Even with the brief cameo, quarterback Joe Flacco and the starting offense hope to play efficiently before calling it a night roughly midway through the first half.
“It’s all about timing and execution,” Harbaugh said. “How crisp do we play? How do we execute under pressure? How do the guys take that execution from a practice environment and take it to a game environment against another team in a live-type situation? It’s all about executing our offense.”
A story that may go overlooked by most fans Thursday night will be who is officiating the game at the Georgia Dome. The National Football League is currently using replacement officials after locking out its regular officials when labor negotiations were going nowhere in early June. Reports suggest the league is prepared to begin the season with replacement officials.
Some concerns have been raised over the competency of replacement officials and how it might impact player safety, but most players have had little to say about the labor dispute and the Baltimore coach took the high road when asked about the situation earlier this week.
The league has put the replacement officials through extensive training and candidates have officiated at the collegiate level or for other professional leagues.
“We don’t even think about that,” Harbaugh said. “The refs will be fine.

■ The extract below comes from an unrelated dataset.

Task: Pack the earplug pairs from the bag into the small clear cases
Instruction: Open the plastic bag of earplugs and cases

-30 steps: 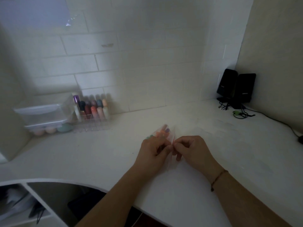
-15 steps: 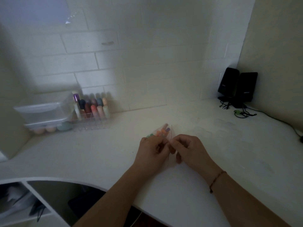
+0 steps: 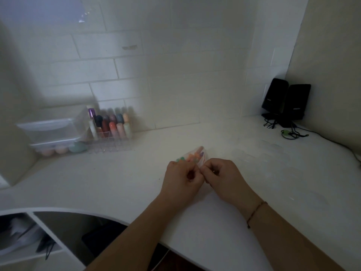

They will be what they are. Everybody is going to try to do their best. Our guys have plenty of things to worry about besides the officiating.”
Unofficial (and largely speculative) injury report
The Ravens are not required to release an injury report like they do for regular-season games, but I’ve offered my best guess at what the injury report would look like if there were one.
Harbaugh revealed that any player who didn’t practice Tuesday would not play in the game and players who have recently been held out of extensive practice due to injury may not play either. Older veterans may also be included in the list of inactives, which could mean linebacker Ray Lewis and safety Ed Reed sit out the preseason opener.
Again, this is not meant to be an official injury report:
OUT: C Matt Birk (back), DE Arthur Jones (hip), CB Jimmy Smith (back), LB Josh Bynes (back), RB Bernard Pierce (hamstring), LB Dannell Ellerbe (hamstring), LB Darryl Blackstock (groin), WR Patrick Williams (leg), TE Dennis Pitta (hand), OL Jah Reid (calf), LB Terrell Suggs (Achilles tendon), WR David Reed (knee)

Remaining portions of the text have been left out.